Improved prediction of clay soil expansion using machine learning algorithms and meta-heuristic dichotomous ensemble classifiers

Abstract

Soil swelling-related disaster is considered as one of the most devastating geo-hazards in modern history. Hence, proper determination of a soil's ability to expand is very vital for achieving a secure and safe ground for infrastructures. Accordingly, this study has provided a novel and intelligent approach that enables an improved estimation of swelling by using kernelised machines (Bayesian linear regression (BLR) & bayes point machine (BPM) support vector machine (SVM) and deep-support vector machine (D-SVM)); (multiple linear regressor (REG), logistic regressor (LR) and artificial neural network (ANN)), tree-based algorithms such as decision forest (RDF) & boosted trees (BDT). Also, and for the first time, meta-heuristic classifiers incorporating the techniques of voting (VE) and stacking (SE) were utilised.
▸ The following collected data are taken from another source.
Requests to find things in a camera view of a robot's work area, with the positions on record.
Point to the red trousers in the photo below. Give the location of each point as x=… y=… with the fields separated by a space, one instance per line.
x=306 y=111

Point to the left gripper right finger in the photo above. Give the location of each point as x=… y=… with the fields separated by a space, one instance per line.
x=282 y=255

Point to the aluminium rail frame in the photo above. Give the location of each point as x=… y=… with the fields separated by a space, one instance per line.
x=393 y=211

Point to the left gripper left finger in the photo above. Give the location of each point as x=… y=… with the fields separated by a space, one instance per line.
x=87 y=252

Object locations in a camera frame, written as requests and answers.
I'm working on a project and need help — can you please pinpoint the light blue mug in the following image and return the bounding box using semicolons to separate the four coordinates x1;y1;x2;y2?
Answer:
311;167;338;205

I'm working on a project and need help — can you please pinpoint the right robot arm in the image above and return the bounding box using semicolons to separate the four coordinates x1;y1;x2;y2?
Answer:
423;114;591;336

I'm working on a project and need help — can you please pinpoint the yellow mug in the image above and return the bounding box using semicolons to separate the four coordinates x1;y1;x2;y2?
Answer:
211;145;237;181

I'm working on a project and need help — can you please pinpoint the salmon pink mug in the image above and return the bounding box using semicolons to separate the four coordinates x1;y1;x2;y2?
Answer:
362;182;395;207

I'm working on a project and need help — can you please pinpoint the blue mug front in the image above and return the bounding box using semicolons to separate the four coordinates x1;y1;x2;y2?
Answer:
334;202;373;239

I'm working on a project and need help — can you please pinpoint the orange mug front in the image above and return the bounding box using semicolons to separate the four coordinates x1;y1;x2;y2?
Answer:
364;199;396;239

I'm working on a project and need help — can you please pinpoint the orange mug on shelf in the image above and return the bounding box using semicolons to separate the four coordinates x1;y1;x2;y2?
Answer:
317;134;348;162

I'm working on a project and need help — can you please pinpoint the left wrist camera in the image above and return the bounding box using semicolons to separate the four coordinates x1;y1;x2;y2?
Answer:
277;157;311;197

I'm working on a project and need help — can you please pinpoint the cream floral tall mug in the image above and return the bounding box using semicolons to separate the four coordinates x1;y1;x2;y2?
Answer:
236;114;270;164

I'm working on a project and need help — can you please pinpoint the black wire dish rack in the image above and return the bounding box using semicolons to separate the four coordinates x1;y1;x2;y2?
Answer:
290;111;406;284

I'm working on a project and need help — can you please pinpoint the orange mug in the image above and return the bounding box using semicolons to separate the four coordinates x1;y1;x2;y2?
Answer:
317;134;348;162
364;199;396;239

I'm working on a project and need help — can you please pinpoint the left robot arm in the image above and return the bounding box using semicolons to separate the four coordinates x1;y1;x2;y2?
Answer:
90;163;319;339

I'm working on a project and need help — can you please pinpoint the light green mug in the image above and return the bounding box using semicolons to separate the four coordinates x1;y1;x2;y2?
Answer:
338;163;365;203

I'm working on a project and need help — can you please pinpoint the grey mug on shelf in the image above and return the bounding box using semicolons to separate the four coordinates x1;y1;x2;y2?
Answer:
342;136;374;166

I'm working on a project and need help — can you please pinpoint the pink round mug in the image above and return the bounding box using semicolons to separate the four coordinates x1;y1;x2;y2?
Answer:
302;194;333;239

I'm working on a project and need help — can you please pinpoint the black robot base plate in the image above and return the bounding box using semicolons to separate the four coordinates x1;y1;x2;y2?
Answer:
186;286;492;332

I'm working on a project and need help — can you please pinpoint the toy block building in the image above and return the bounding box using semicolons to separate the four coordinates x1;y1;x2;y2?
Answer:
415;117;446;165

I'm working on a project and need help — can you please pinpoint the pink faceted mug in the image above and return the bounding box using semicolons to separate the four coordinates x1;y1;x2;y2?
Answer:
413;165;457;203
Different independent scenarios of explanatory features’ combination that influence soil behaviour in swelling were investigated. Preliminary results indicated BLR as possessing the highest amount of deviation from the predictor variable (the actual swell-strain). REG and BLR performed slightly better than ANN while the meta-heuristic learners (VE and SE) produced the best overall performance (greatest R2 value of 0.94 and RMSE of 0.06% exhibited by VE). CEC, plasticity index and moisture content were the features considered to have the highest level of importance. Kernelized binary classifiers (SVM, D-SVM and BPM) gave better accuracy (average accuracy and recall rate of 0.93 and 0.60) compared to ANN, LR and RDF. Sensitivity-driven diagnostic test indicated that the meta-heuristic models’ best performance occurred when ML training was conducted using k-fold validation technique. Finally, it is recommended that the concepts developed herein be deployed during the preliminary phases of a geotechnical or geological site characterisation by using the best performing meta-heuristic models via their background coding resource.